Indeed, and there may be strong financial/legal incentives for doing so. Similarly, many developers may all be employed/funded by one organisation, and multiple clients may share large amounts of code (and be unable to avoid accepting large changes made to the upstream project).
So, while I appreciate the great effort to quantify the level of decentralization in the cryptocurrency space, I think the article mostly just exposes the subjective decisions being made by people who make claims about decentralization. Even that could be a big step forward for debating these technologies, though.
> We certainly don’t argue that the particular choice of six subsystems here is the perfect one for measuring decentralization; we just wanted to gather some data to show what this kind of calculation would look like. We do argue that the maximum Gini coefficient metric starts to point in the right direction of identifying possible decentralization bottlenecks.
It seems the article is mostly to reframe the discussion.

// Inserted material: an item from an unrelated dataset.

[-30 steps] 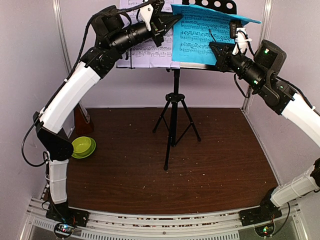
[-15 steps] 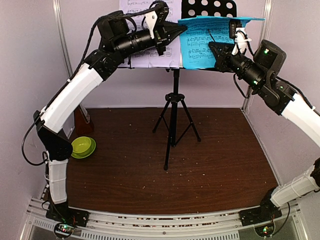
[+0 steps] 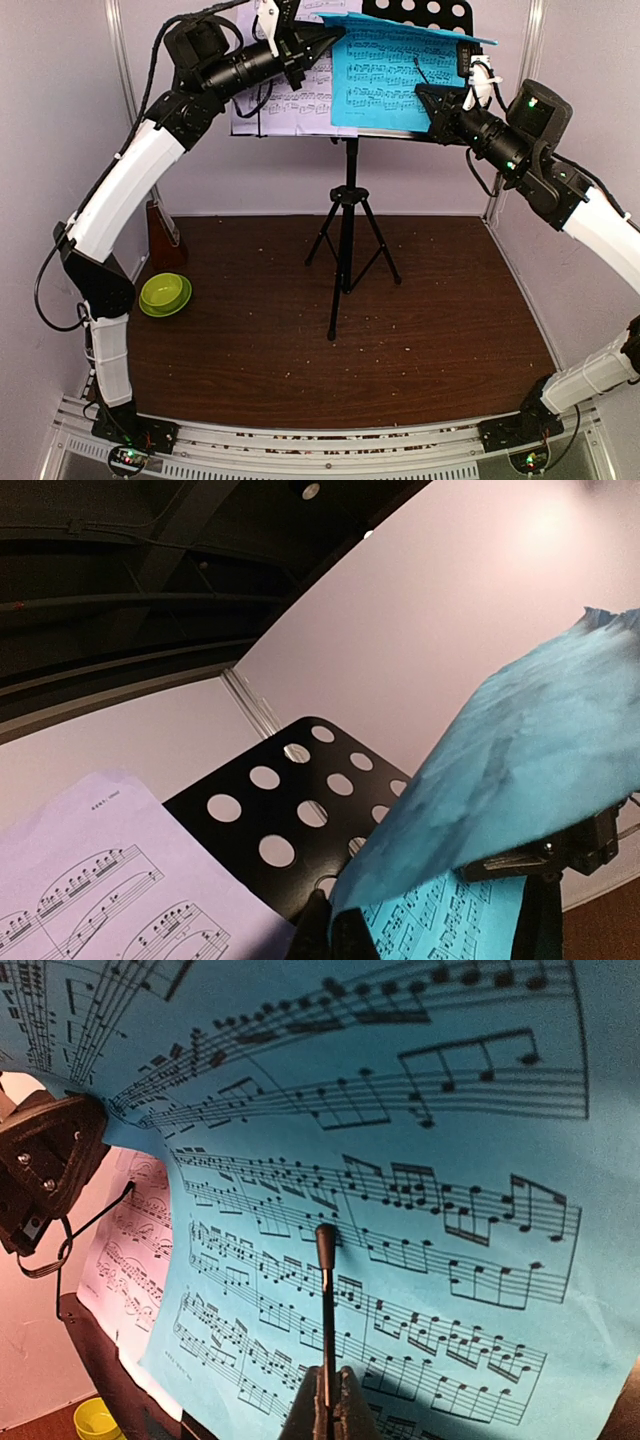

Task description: Set up the instrument practice props

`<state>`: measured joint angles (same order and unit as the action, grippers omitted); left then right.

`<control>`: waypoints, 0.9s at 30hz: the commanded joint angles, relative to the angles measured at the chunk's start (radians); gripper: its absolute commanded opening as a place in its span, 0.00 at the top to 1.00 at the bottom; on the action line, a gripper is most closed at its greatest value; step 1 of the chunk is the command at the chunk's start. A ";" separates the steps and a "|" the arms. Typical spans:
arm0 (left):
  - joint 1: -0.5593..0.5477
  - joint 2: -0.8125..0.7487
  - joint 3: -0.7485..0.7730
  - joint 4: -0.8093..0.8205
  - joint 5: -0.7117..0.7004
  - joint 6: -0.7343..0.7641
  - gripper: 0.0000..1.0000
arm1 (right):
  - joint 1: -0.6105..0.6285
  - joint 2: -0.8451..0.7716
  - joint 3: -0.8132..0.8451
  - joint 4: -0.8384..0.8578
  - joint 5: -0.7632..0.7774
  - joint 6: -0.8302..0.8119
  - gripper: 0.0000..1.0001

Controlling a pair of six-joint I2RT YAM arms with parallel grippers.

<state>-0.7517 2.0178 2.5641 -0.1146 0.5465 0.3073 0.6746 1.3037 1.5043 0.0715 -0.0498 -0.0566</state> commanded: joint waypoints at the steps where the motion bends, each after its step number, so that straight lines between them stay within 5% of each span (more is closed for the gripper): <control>1: 0.003 0.004 0.038 0.030 0.025 -0.033 1.00 | 0.013 -0.011 0.011 0.028 -0.042 -0.011 1.00; 13: 0.003 0.000 0.005 0.001 0.097 -0.080 1.00 | 0.019 0.001 0.026 0.030 -0.041 -0.015 1.00; 27: 0.026 -0.010 0.033 0.011 0.025 -0.217 1.00 | 0.022 -0.012 -0.021 0.052 -0.095 -0.083 1.00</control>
<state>-0.7403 2.0197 2.5736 -0.1398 0.6033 0.1589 0.6842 1.3037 1.5024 0.0753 -0.0879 -0.0990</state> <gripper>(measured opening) 0.006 0.021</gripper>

I haven't even seen bad versions of these measures compiled before. Debating the choice of bucketing strategy (and other such) is a massive improvement.
According to the author's definition, both Bitcoin and Ethereum have a Nakamoto coefficient of 1 and a Geni value of ~0.92, meaning that they are equally centralized and brittle.
How is the proposed metric any useful in measuring and comparing decentralization of blockchains?
They discuss this, it shows how both Bitcoin and Ethereum have different dominating factors, how one has centralization in some areas the other does not and vice versa. Use the resulting numbers are the same, but examining how they were arrived at is the interesting point. It's not like positions of two balls at time 0 is the interesting number, it's how their differing properties affect the equations that determine their eventual position.